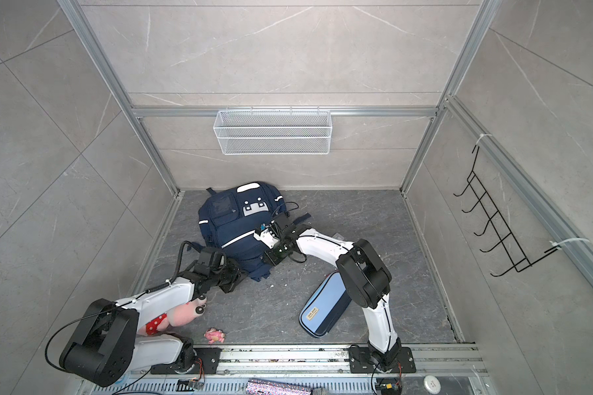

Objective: Pack the student bag

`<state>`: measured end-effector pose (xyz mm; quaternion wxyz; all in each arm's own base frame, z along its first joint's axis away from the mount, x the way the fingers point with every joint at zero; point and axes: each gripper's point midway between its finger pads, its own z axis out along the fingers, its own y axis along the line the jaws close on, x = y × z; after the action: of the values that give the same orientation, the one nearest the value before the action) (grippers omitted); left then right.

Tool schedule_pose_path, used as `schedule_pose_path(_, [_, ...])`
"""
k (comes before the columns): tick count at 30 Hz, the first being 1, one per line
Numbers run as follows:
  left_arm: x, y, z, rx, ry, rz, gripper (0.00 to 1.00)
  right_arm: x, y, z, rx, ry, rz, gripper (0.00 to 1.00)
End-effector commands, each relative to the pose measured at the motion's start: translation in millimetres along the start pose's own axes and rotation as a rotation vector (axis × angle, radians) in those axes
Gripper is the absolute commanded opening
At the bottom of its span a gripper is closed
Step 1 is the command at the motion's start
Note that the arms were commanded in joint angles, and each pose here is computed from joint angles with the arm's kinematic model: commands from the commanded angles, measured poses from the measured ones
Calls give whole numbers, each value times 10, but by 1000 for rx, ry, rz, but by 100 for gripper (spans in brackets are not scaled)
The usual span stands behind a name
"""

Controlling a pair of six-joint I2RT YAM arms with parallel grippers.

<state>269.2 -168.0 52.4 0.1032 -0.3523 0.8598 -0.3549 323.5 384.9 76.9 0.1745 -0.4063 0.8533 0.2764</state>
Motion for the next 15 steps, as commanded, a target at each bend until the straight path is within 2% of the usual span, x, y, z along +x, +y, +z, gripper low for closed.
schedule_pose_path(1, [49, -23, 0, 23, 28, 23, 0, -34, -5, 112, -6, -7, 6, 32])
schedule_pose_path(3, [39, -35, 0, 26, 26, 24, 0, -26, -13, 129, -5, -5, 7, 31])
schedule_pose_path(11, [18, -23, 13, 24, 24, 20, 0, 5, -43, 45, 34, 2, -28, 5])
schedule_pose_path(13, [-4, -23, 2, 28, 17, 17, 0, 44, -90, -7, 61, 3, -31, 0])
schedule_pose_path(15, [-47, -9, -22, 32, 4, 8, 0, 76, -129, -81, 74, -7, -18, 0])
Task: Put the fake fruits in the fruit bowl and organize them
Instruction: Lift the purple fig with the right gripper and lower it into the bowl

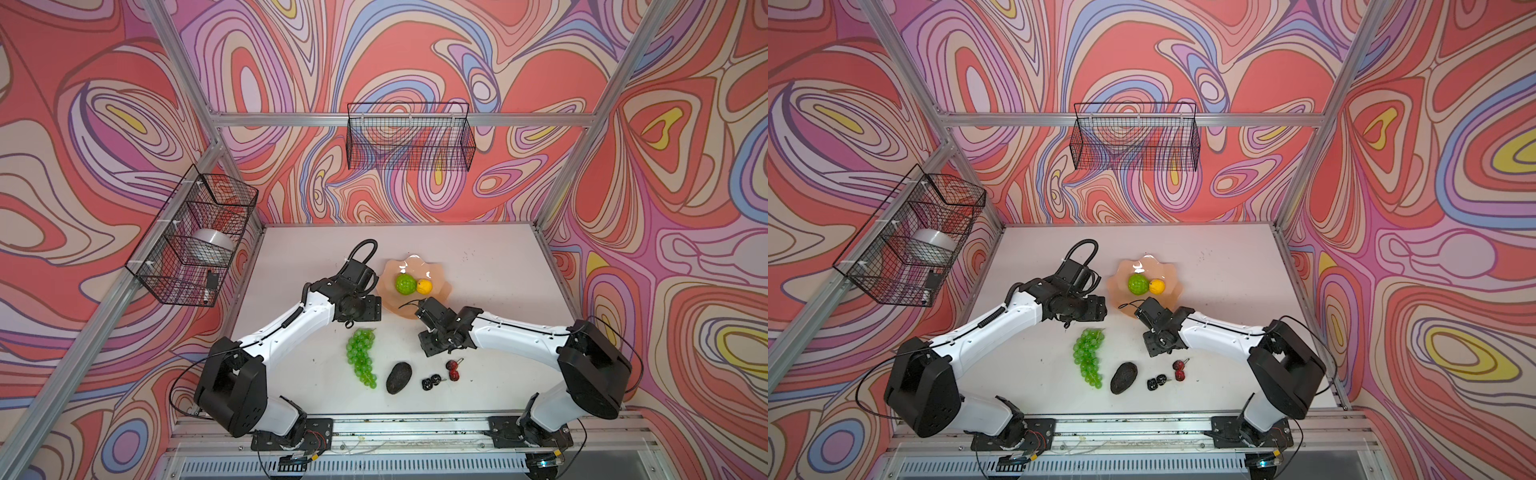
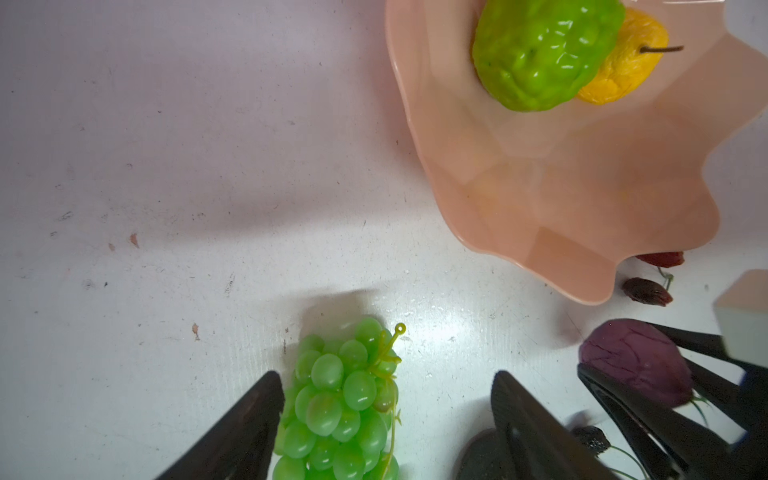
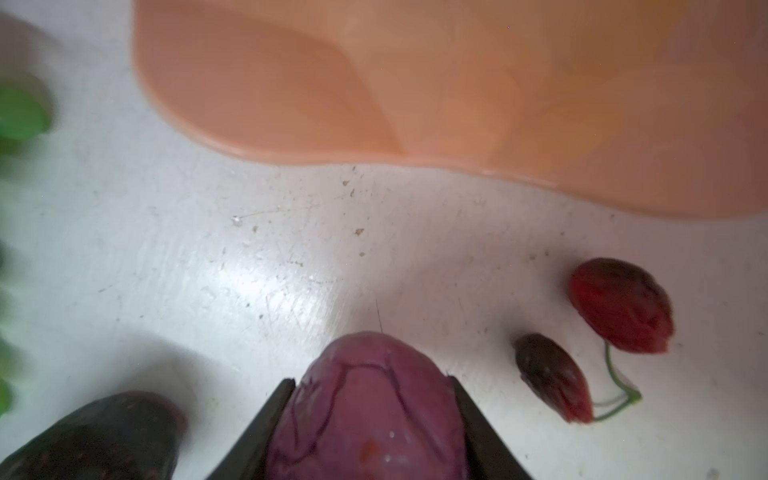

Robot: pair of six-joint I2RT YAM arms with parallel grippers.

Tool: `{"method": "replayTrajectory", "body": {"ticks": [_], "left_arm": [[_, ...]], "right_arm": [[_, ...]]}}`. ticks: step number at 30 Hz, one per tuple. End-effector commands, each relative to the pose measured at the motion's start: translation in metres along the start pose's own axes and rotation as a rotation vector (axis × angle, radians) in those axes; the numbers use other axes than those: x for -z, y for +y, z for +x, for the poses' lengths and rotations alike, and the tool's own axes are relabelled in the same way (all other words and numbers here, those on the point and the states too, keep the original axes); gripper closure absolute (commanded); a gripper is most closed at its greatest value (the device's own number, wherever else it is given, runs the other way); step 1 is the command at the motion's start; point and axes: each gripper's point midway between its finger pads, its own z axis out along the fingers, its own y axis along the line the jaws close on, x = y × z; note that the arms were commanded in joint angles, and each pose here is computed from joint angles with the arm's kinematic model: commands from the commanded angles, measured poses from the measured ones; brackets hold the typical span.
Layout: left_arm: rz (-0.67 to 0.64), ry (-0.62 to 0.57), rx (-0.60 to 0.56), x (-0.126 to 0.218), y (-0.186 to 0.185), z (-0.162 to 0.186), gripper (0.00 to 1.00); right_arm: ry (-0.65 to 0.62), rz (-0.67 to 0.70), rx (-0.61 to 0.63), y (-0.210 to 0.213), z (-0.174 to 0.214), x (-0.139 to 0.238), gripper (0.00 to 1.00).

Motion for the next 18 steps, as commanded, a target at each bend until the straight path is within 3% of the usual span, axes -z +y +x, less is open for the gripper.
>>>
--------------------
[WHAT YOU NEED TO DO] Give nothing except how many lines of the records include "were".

[OUTPUT OF THE EXERCISE] 2